Enzyme with Highest Turnover Number kcat: Catalase Tops Catalase, Carbonic Anhydrase, Fumarase, Acetylcholinesterase
The enzyme with highest turnover number kcat is catalase, a must-know for GATE Life Sciences and biochemistry students. Its kcat reaches 4 × 107 s-1, outpacing carbonic anhydrase, fumarase, and acetylcholinesterase.
✅ Correct Answer
(A) Catalase
Catalase has the highest turnover number (kcat) among the options at up to 4 × 107 s-1, far exceeding carbonic anhydrase (~106 s-1), acetylcholinesterase (~105 s-1), and fumarase (~103 s-1).
kcat Definition
The turnover number, or kcat, measures substrate molecules converted to product per enzyme active site per second at saturation (Vmax/[E]total). Higher kcat indicates faster catalysis; diffusion-limited enzymes approach ~108-109 s-1. Catalase’s heme-based mechanism decomposes H2O2 explosively, yielding the highest value.
Option Breakdown
| Enzyme | kcat (s-1) | Key Fact |
|---|---|---|
| (A) Catalase (H2O2) | 4 × 107 | Fastest known; diffusion-limited. |
| (B) Carbonic anhydrase | 105 – 106 | Rapid CO2 hydration; high but lower than catalase. |
| (C) Fumarase (fumarate) | ~800 | TCA cycle enzyme; moderate speed. |
| (D) Acetylcholinesterase | 1.4 × 104 | Hydrolyzes ACh; efficient but not top. |
- (A) Correct: Tops lists at 40 million s-1; breaks down toxic H2O2: 2 H2O2 → 2 H2O + O2.
- (B) Incorrect: ~400,000-1,000,000 s-1 for CO2/HCO3–; fast but catalase exceeds by 40-100x.
- (C) Incorrect: Low ~800 s-1; slower hydration in Krebs cycle.

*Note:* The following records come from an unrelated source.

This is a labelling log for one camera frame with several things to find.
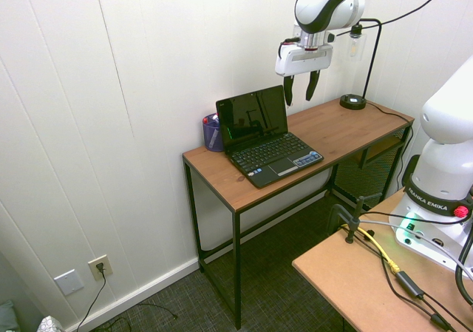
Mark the white blank wall plate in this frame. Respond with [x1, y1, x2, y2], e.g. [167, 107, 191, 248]
[53, 268, 85, 297]

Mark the black desk lamp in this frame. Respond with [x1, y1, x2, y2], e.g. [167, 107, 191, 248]
[339, 18, 383, 110]

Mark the black cable adapter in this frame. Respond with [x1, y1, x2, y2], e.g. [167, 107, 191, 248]
[394, 271, 425, 299]

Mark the purple mesh pen cup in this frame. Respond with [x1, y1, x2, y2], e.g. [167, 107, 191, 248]
[201, 112, 226, 153]

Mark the black clamp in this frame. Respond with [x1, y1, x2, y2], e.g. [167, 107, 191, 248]
[326, 194, 371, 245]

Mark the black power cord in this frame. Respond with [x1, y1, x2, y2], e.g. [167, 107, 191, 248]
[75, 263, 178, 332]

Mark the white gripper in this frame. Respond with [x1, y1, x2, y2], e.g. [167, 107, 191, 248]
[274, 41, 336, 106]

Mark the light wooden robot table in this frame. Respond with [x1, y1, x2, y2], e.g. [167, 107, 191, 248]
[291, 189, 473, 332]

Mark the patterned tissue box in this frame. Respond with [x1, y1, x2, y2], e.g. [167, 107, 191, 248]
[38, 314, 66, 332]

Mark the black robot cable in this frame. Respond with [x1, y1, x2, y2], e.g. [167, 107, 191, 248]
[334, 0, 455, 37]

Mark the black netbook laptop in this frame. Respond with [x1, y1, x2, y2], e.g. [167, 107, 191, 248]
[215, 84, 325, 189]

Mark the black lamp cord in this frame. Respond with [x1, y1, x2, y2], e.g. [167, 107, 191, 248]
[364, 101, 415, 191]

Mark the yellow ethernet cable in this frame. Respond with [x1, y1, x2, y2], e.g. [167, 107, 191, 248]
[340, 223, 403, 276]

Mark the beige wall power outlet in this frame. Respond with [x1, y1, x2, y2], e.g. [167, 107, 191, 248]
[87, 254, 113, 282]

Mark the grey cable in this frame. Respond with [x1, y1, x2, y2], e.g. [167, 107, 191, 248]
[357, 219, 473, 270]

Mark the wooden desk with black frame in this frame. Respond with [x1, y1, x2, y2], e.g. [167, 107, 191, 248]
[181, 97, 415, 331]

- (D) Incorrect: ~14,000-140,000 s-1 for neurotransmitter; diffusion-near but trails leaders.
Factors Influencing kcat
Evolution favors high kcat for critical roles like detoxification (catalase). Lower for precise control (fumarase). All listed are efficient, but catalase’s compound I intermediate enables burst kinetics.

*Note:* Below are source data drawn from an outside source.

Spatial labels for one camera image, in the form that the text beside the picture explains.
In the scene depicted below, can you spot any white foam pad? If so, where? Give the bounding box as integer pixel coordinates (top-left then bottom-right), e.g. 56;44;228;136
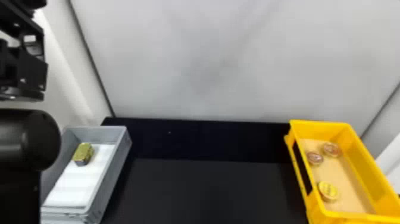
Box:
42;143;118;224

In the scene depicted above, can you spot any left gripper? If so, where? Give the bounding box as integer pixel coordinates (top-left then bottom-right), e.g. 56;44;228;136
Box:
0;0;49;92

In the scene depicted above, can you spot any rectangular yellow can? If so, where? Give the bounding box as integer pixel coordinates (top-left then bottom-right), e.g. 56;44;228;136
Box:
72;142;95;167

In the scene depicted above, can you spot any round yellow can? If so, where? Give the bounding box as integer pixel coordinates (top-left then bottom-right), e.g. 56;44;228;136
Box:
321;142;342;158
306;151;324;167
317;181;340;203

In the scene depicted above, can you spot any grey box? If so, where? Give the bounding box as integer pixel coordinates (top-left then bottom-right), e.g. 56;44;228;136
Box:
40;125;133;224

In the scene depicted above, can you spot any yellow tray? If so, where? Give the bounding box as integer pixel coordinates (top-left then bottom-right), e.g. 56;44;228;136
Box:
283;119;400;224

Understanding Turnover Number (kcat)
kcat, or turnover number, quantifies catalytic speed: substrate molecules processed per second per active site. Calculated as kcat = Vmax / [E]total, it peaks in diffusion-limited enzymes near 108 s-1. Catalase exemplifies this by rapidly neutralizing H2O2.
kcat Comparison Table
| Enzyme | Substrate | kcat (s-1) | Role |
|---|---|---|---|
| Catalase | H2O2 | 4 × 107 | Antioxidant defense |
| Carbonic Anhydrase | CO2/HCO3– | 105–106 | pH/blood CO2 balance |
| Acetylcholinesterase | Acetylcholine | 1.4 × 104 | Nerve signaling |
| Fumarase | Fumarate | 800 | TCA cycle |
Why Catalase Excels
Catalase’s four subunits and channel-like active site enable massive throughput, essential for peroxide detox in peroxisomes. Carbonic anhydrase is rapid for respiration but zinc-based limits it below catalase. Fumarase and acetylcholinesterase prioritize specificity over raw speed.
GATE Exam Insights
Questions like “Among catalase, carbonic anhydrase, fumarase, acetylcholinesterase, which has highest kcat?” test enzyme kinetics. Memorize: catalase > CA > AChE > fumarase. Use for MCQs on catalytic efficiency (kcat/Km).
Master the enzyme with highest turnover number kcat—catalase—for top scores in molecular biology sections.